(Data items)
★ ★ ★ ★ ★

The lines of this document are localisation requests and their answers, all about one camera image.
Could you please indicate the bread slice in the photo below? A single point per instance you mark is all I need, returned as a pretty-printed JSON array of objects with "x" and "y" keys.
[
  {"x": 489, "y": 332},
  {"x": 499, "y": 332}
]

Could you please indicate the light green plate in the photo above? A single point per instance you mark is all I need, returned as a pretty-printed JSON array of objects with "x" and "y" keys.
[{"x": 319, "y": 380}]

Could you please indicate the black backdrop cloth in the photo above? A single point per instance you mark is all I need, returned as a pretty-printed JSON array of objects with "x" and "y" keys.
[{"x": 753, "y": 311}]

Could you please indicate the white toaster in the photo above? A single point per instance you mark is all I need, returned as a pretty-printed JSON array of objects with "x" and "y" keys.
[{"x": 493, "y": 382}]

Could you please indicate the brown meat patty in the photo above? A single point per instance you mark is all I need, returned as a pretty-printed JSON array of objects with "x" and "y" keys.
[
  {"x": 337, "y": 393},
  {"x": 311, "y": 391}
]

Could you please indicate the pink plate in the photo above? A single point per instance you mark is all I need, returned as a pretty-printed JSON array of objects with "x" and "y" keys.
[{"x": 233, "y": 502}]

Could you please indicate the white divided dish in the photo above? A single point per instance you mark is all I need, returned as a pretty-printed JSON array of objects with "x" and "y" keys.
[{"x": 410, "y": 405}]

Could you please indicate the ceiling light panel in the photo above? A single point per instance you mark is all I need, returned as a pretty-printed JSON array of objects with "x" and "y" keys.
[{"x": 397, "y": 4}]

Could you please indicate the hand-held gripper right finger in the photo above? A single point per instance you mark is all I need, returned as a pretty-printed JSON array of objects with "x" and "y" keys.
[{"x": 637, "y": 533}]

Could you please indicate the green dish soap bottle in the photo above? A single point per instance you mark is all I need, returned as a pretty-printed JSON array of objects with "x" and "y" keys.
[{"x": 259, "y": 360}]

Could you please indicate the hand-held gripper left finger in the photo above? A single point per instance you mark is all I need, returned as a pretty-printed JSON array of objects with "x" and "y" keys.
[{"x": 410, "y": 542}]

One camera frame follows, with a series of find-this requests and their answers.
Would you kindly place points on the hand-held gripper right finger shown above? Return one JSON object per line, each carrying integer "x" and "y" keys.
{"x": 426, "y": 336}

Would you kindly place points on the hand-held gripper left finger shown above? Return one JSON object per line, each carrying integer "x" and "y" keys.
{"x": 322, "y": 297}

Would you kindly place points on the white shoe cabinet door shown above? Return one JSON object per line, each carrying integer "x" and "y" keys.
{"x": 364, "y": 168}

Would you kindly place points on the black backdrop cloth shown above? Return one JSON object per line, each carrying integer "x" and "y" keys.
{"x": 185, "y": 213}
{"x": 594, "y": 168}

★ ★ ★ ★ ★

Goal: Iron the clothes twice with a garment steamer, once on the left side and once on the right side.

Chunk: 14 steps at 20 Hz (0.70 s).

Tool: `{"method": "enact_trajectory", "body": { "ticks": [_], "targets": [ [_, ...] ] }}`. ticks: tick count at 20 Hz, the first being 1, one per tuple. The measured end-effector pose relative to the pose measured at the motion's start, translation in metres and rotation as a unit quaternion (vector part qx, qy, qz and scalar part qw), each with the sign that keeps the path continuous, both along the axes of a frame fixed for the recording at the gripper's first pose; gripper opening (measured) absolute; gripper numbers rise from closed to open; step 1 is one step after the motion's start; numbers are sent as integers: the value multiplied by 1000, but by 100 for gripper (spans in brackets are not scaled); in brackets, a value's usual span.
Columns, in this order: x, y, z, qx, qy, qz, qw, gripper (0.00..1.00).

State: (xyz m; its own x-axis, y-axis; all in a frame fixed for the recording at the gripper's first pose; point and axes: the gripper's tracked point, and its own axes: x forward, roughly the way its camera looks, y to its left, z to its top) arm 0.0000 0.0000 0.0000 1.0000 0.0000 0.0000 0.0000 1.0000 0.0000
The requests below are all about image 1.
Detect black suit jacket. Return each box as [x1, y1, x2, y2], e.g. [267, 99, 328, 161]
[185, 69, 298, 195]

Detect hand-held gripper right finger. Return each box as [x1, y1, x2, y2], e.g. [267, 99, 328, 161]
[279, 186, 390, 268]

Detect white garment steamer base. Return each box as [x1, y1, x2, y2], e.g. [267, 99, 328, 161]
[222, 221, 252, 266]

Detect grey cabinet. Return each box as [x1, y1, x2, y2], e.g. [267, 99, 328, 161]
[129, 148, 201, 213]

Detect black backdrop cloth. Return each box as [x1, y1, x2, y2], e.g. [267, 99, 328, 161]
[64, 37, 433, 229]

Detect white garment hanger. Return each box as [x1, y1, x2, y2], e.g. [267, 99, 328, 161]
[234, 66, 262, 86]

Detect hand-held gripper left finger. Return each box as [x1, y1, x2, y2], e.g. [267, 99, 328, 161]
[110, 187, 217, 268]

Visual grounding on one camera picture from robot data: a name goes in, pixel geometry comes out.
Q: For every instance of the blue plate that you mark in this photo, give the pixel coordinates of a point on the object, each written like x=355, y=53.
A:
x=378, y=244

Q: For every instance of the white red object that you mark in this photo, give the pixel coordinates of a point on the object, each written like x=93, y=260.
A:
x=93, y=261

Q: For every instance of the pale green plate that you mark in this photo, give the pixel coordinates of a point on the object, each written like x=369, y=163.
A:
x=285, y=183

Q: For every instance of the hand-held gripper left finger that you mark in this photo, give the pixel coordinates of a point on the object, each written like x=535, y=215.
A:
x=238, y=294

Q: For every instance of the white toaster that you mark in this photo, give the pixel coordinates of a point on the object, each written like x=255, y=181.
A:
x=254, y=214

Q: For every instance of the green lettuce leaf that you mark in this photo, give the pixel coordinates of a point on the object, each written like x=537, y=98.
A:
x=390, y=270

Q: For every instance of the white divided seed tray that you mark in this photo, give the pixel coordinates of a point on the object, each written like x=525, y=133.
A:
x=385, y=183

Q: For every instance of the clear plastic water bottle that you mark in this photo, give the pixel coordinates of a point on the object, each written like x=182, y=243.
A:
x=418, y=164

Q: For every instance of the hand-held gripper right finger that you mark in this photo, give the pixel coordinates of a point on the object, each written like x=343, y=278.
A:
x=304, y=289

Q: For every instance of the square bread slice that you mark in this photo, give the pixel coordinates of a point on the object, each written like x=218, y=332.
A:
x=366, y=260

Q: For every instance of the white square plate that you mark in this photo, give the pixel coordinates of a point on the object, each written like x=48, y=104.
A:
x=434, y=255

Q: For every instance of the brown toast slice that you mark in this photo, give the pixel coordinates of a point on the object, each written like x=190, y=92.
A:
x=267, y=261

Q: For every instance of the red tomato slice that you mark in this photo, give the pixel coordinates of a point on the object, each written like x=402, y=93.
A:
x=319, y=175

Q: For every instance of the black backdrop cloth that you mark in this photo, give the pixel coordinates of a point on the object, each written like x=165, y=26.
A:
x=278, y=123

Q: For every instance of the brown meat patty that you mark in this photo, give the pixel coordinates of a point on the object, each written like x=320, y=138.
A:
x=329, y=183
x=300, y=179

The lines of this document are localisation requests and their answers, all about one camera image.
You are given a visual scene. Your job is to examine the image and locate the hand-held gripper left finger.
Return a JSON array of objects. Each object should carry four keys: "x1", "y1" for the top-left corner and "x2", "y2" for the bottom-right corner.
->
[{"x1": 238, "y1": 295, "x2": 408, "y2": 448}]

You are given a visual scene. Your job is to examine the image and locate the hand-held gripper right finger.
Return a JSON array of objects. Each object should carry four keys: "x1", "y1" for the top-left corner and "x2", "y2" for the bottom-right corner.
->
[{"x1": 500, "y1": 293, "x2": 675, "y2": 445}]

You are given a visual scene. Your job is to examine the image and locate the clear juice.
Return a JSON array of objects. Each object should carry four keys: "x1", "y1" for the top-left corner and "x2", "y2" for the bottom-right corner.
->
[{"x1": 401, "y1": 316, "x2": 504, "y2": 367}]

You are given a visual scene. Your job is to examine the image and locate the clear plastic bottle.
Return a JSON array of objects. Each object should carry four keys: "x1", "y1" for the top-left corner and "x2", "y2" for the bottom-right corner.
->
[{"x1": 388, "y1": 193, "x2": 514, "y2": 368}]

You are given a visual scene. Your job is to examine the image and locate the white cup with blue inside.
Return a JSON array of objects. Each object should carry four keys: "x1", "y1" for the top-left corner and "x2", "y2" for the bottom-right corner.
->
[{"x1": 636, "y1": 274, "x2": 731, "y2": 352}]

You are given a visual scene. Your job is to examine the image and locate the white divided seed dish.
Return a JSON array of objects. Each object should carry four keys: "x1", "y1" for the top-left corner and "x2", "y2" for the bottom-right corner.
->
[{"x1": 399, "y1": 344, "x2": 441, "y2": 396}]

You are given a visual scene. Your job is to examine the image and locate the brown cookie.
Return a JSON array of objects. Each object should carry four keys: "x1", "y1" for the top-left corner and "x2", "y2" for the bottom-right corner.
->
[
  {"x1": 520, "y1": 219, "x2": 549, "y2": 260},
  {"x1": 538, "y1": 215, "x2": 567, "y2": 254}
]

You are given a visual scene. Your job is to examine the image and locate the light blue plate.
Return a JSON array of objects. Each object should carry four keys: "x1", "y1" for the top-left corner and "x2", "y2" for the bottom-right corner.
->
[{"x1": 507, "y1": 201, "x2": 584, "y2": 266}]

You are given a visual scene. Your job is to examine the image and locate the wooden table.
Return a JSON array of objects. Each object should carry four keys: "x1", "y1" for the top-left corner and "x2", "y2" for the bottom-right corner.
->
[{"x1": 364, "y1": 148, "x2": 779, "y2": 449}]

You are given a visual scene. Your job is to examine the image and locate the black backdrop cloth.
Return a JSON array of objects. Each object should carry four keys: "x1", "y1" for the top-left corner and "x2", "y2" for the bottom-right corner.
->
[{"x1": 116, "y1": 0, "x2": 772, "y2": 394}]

★ ★ ★ ★ ★

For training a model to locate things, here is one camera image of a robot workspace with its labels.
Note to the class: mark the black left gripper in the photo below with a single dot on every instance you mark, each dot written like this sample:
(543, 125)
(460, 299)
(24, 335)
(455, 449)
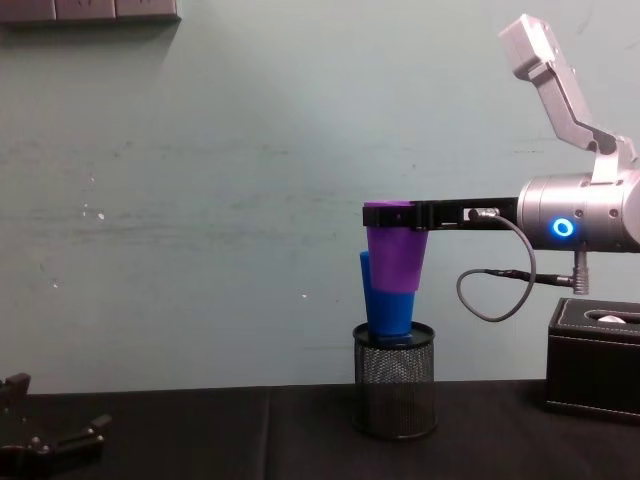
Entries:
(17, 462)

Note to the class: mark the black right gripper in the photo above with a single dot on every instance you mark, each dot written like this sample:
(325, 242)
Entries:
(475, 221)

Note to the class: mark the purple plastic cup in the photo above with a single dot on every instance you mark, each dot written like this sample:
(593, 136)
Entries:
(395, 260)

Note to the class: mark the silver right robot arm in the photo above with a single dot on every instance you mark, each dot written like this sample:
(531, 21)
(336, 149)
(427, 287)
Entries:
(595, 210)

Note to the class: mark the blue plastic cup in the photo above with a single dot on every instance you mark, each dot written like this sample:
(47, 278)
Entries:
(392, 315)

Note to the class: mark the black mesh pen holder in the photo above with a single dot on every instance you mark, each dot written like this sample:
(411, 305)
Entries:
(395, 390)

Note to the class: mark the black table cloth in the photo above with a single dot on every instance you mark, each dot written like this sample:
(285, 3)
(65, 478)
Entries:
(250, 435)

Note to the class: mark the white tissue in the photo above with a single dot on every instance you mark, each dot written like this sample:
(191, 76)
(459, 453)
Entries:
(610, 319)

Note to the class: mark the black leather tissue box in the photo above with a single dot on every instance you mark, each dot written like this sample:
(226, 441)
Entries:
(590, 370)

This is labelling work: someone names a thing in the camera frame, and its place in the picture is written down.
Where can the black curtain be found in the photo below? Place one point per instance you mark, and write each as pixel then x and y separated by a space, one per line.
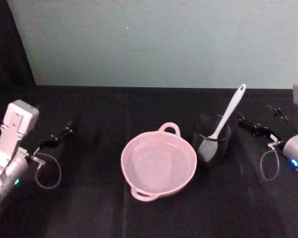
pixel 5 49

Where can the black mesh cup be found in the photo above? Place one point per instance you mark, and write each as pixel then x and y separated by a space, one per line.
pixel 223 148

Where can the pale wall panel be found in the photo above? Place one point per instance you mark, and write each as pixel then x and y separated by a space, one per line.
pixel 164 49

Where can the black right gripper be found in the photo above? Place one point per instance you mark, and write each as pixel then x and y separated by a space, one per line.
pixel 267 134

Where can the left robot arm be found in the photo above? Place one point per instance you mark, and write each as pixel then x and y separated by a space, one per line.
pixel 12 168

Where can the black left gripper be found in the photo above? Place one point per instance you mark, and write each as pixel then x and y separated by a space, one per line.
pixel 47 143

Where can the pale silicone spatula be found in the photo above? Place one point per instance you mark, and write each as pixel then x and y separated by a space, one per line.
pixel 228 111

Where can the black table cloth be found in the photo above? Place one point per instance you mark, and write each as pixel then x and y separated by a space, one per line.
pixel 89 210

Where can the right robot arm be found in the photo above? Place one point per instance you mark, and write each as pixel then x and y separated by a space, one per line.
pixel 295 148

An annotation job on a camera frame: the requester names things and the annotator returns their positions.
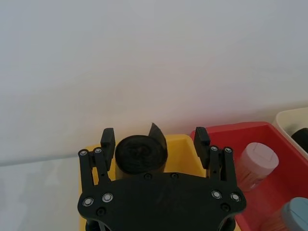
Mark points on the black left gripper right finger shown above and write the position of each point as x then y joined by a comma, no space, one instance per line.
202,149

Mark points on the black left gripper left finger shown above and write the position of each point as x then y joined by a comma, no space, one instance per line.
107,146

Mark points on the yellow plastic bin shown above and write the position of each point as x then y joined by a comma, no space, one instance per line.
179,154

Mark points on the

★ ★ ★ ★ ★

--- EXERCISE OBJECTIVE ---
Reply with nothing except the number of lines in the records that include the word "things".

--- RESULT OF THIS TASK ---
2